This story was on 5 Live yesterday evening. According to the media, Poole Borough Council used "laws to track criminals and terrorists" (the Regulation of Investigatory Powers Act) to determine whether they were lying about living in a school catchment area.
So what powers were these? Phone tapping? CCTV cameras pointed at the house 24/7? SWAT teams on standby?
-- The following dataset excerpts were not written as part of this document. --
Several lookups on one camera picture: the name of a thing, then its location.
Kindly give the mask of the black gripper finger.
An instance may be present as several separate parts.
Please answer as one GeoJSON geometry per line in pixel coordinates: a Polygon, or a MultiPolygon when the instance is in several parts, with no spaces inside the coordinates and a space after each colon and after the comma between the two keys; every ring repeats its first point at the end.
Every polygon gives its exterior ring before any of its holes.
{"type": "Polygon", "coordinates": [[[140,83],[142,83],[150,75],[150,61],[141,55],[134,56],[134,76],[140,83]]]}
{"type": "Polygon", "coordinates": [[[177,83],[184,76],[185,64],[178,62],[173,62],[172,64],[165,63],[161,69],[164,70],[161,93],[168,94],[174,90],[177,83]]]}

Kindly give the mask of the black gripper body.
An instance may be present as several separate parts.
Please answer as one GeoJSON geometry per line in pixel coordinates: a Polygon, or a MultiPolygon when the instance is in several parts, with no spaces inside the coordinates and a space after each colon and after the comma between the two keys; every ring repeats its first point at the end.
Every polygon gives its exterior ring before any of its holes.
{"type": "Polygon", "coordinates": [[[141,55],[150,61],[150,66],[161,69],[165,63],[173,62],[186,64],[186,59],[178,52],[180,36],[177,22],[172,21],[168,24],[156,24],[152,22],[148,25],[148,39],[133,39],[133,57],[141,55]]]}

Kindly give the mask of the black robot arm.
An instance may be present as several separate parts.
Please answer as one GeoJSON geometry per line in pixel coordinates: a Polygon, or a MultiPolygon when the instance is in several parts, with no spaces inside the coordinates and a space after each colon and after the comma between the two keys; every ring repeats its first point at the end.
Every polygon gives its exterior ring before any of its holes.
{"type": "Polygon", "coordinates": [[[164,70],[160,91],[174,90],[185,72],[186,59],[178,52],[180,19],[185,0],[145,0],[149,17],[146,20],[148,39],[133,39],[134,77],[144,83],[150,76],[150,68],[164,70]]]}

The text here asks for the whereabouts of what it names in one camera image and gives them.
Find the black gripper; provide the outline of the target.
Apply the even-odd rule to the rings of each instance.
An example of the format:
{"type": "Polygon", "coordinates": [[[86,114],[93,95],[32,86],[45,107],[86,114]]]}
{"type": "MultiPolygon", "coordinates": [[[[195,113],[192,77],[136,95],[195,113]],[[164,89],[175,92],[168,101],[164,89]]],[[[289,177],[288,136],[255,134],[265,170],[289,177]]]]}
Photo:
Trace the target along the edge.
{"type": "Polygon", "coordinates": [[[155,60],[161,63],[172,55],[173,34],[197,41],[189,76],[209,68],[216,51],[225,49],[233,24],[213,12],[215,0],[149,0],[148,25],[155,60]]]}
No. They sent a man to check if the family left the house they claimed they lived at each morning and returned there in the afternoon. The BBC did their best to sensationalise this as "spying" - despite listeners texting in telling them to stop trying to 'sex up' their stories. Others went one better, using attention grabbing headlines claiming that 'spies stalked' the family. If this is spying, the government have been 'spying' on suspected benefit cheats for years now. Why is this any different?
Follow up:
Poole Borough Council should be commended for taking action on the issue of people committing fraud to get their kids into a particular school, because for every kid that gets in this way, a child with a legitimate entitlement to a place has to lose out. The council said they'd used the powers twice previously in the past year and on both occasions had found that the parents had lied about where they lived, though in this case the rules were only bent rather than broken so the child's place at the school was not rescinded.
Oh yeah and Liberty are up in arms, describing the investigation as "ridiculous". This is a silly position for Liberty to take and undermines their legitimate concerns over schemes like national DNA databases and ID cards. The (anonymous) mother's "Won't someone think of the children?" response is also pathetic, if predictable.